#### DATA EXTRACT

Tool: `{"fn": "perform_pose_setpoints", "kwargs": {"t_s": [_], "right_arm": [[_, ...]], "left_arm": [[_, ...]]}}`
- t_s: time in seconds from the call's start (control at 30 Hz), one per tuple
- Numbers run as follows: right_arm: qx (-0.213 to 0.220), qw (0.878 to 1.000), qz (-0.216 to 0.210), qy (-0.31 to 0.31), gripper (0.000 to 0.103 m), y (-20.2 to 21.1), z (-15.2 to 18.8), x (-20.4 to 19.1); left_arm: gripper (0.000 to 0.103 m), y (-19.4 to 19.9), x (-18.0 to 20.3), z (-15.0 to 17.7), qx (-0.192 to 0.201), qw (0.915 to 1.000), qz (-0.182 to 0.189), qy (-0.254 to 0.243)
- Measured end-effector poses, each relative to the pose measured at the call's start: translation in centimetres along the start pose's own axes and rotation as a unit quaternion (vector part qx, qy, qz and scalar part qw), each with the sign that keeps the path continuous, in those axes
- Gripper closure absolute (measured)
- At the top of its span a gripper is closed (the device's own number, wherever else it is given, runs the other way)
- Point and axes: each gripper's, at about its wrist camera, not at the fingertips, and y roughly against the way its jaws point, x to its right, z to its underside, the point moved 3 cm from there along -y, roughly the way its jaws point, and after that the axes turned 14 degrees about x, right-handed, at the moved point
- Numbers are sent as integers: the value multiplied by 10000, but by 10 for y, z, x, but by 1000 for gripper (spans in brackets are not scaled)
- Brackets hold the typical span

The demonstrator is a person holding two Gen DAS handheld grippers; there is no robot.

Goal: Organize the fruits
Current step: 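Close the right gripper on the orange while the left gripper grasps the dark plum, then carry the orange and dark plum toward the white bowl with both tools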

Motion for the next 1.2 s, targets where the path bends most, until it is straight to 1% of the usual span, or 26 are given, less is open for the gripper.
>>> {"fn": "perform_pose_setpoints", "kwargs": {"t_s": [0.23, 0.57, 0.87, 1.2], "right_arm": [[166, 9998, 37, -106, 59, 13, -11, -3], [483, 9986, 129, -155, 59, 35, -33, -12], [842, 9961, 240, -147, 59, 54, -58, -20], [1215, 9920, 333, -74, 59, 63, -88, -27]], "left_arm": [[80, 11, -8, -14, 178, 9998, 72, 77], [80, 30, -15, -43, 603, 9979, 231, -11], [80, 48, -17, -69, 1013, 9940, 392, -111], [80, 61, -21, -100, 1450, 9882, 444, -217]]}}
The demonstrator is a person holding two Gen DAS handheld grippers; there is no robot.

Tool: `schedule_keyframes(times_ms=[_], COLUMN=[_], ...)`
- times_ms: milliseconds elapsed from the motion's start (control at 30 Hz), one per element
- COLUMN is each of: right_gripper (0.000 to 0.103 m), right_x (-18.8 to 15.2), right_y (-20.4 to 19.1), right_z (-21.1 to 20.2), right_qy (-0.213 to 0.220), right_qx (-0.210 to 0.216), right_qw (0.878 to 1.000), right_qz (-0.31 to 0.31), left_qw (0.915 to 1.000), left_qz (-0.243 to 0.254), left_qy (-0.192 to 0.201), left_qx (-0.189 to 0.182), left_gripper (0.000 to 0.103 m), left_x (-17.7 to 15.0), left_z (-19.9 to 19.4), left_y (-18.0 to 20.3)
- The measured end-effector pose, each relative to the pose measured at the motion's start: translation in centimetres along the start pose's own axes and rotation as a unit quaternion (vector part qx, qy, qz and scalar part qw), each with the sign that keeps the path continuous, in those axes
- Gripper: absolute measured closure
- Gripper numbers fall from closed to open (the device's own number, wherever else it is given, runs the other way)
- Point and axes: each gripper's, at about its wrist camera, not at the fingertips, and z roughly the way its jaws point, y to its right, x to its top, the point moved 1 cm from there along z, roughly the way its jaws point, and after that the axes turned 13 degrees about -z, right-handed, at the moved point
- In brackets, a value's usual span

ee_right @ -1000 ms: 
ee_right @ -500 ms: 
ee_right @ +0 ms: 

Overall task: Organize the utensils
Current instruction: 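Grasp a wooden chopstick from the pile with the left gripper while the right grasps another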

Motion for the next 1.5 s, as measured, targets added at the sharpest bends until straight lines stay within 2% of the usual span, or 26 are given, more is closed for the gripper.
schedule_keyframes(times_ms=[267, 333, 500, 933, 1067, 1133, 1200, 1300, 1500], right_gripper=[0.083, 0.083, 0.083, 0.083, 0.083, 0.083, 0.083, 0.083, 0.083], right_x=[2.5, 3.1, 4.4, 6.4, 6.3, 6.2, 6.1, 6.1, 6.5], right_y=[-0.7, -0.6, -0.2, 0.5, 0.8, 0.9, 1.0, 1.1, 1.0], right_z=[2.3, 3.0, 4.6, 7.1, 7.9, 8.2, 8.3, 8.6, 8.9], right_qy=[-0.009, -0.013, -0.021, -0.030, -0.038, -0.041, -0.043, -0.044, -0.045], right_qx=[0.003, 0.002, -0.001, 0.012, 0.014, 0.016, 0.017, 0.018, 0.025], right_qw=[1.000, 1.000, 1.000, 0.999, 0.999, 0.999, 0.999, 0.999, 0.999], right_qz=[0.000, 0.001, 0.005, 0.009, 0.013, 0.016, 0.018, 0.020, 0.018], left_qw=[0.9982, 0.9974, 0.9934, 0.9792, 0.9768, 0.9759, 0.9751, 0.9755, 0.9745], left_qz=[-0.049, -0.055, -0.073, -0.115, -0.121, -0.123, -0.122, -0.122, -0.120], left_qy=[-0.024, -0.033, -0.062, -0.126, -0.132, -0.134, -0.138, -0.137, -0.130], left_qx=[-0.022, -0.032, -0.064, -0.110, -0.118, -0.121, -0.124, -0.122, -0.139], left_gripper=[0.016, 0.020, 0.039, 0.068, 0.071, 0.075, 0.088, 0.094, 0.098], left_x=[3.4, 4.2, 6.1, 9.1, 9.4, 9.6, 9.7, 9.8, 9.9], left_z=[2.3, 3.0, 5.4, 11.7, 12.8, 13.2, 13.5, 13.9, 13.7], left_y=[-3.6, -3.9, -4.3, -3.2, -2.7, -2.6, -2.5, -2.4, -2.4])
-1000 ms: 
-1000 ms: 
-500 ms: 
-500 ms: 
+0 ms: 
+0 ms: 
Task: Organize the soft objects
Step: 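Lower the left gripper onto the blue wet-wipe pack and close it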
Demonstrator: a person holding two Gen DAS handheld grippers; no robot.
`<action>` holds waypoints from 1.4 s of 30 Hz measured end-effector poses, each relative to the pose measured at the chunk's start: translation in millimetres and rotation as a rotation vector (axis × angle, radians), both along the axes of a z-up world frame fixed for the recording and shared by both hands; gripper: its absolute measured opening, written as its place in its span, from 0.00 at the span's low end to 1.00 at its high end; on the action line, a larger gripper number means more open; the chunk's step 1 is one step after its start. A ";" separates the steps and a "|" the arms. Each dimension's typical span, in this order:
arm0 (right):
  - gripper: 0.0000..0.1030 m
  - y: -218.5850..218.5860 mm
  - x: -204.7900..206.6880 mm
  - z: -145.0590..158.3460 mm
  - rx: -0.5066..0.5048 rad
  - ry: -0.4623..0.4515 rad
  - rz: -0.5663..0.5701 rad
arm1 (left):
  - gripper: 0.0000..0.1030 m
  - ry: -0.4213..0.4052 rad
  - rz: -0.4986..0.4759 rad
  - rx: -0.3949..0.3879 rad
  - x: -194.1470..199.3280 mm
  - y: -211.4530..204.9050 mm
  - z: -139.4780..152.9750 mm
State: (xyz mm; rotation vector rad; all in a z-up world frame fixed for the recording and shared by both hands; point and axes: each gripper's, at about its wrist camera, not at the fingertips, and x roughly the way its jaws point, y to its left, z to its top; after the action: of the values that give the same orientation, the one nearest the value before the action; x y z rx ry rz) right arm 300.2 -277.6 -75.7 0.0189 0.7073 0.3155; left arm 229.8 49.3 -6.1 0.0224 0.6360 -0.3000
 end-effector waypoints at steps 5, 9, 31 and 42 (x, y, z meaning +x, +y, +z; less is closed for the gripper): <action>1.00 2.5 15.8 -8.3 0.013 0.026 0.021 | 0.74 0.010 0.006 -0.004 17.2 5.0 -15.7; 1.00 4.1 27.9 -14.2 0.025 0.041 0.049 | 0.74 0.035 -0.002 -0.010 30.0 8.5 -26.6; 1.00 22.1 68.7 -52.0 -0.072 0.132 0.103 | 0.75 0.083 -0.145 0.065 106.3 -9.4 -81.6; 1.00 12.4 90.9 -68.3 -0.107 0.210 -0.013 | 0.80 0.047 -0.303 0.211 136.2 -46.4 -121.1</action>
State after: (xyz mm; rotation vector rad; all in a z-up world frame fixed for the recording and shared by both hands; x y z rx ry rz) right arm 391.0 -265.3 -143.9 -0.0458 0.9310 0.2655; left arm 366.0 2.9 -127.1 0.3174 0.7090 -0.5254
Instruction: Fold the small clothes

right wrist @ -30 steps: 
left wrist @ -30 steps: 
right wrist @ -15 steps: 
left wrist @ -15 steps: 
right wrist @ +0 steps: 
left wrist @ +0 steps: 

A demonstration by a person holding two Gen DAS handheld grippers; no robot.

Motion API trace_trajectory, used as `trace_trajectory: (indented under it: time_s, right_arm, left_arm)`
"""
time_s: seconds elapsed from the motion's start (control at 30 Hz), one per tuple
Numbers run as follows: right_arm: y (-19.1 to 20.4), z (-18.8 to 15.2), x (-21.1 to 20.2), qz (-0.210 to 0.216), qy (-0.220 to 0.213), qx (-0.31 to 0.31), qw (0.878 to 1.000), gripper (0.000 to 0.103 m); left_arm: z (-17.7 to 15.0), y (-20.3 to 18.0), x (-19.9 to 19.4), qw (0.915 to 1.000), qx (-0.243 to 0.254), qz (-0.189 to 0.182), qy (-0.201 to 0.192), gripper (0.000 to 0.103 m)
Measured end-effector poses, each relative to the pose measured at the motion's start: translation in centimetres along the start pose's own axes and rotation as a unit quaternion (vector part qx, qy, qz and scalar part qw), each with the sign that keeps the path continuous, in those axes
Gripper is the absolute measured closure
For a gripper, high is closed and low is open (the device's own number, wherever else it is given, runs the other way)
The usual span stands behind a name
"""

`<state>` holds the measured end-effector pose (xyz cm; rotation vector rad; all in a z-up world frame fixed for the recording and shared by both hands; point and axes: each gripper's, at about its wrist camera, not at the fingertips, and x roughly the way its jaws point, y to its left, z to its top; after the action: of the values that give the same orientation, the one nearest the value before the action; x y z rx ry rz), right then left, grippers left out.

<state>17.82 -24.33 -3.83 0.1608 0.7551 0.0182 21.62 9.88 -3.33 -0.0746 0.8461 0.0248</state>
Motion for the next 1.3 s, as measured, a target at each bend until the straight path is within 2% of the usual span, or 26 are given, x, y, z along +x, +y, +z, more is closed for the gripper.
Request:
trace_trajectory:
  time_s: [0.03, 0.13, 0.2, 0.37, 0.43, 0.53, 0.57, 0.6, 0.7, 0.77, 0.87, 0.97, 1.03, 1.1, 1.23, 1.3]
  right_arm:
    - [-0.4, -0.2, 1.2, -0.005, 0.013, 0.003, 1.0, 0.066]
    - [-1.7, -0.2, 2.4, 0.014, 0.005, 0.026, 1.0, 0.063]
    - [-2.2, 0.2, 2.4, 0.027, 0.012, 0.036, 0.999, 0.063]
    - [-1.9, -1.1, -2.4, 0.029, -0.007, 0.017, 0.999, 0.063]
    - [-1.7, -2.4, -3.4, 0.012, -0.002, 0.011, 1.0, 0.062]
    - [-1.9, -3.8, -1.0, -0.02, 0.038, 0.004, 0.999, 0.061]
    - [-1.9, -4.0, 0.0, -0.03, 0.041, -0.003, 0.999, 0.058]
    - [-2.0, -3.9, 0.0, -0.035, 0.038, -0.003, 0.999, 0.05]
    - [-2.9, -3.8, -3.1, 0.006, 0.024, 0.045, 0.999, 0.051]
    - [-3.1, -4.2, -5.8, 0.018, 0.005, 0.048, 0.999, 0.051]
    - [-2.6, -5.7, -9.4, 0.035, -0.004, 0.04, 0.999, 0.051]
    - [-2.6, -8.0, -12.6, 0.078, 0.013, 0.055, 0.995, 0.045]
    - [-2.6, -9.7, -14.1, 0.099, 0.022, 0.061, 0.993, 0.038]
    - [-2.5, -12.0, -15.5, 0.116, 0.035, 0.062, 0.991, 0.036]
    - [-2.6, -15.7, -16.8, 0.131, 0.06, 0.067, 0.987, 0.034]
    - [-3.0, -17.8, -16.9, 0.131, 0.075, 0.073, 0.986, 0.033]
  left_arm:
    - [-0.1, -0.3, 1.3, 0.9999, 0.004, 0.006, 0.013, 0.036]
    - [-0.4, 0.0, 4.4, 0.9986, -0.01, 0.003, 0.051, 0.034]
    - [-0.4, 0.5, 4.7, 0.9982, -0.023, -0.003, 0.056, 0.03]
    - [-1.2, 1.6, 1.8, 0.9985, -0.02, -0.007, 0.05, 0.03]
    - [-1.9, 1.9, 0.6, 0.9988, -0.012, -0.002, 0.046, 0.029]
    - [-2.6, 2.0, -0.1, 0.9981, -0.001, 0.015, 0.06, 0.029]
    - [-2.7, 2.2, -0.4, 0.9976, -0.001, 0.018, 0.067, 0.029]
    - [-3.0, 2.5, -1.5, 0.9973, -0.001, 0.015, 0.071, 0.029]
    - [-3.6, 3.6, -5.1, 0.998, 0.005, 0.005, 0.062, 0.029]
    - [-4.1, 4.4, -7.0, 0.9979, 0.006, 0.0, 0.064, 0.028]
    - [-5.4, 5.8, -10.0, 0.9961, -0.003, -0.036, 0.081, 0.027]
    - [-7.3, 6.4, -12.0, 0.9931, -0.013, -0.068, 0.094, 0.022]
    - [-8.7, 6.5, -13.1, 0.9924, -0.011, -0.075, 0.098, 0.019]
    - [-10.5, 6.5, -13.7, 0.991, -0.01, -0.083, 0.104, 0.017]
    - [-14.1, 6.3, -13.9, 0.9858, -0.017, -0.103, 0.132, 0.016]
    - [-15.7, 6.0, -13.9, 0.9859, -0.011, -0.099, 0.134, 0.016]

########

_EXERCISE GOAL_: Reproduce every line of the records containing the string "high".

_TASK SOLUTION_:
`<action>` holds waypoints from 1.4 s of 30 Hz measured end-effector poses, each relative to the pose measured at the chunk's start: translation in millimetres and rotation as a rotation vector (axis × angle, radians), both along the axes of a z-up world frame fixed for the recording and shared by both hands; gripper: its absolute measured opening, written as its place in its span, from 0.00 at the span's low end to 1.00 at its high end; on the action line, a larger gripper number means more open; the chunk's step 1 is one step after its start. A ";" separates the steps and a "|" the arms. Each dimension's typical span, in this order:
For a gripper, high is closed and low is open (the device's own number, wherever else it is given, runs the other way)

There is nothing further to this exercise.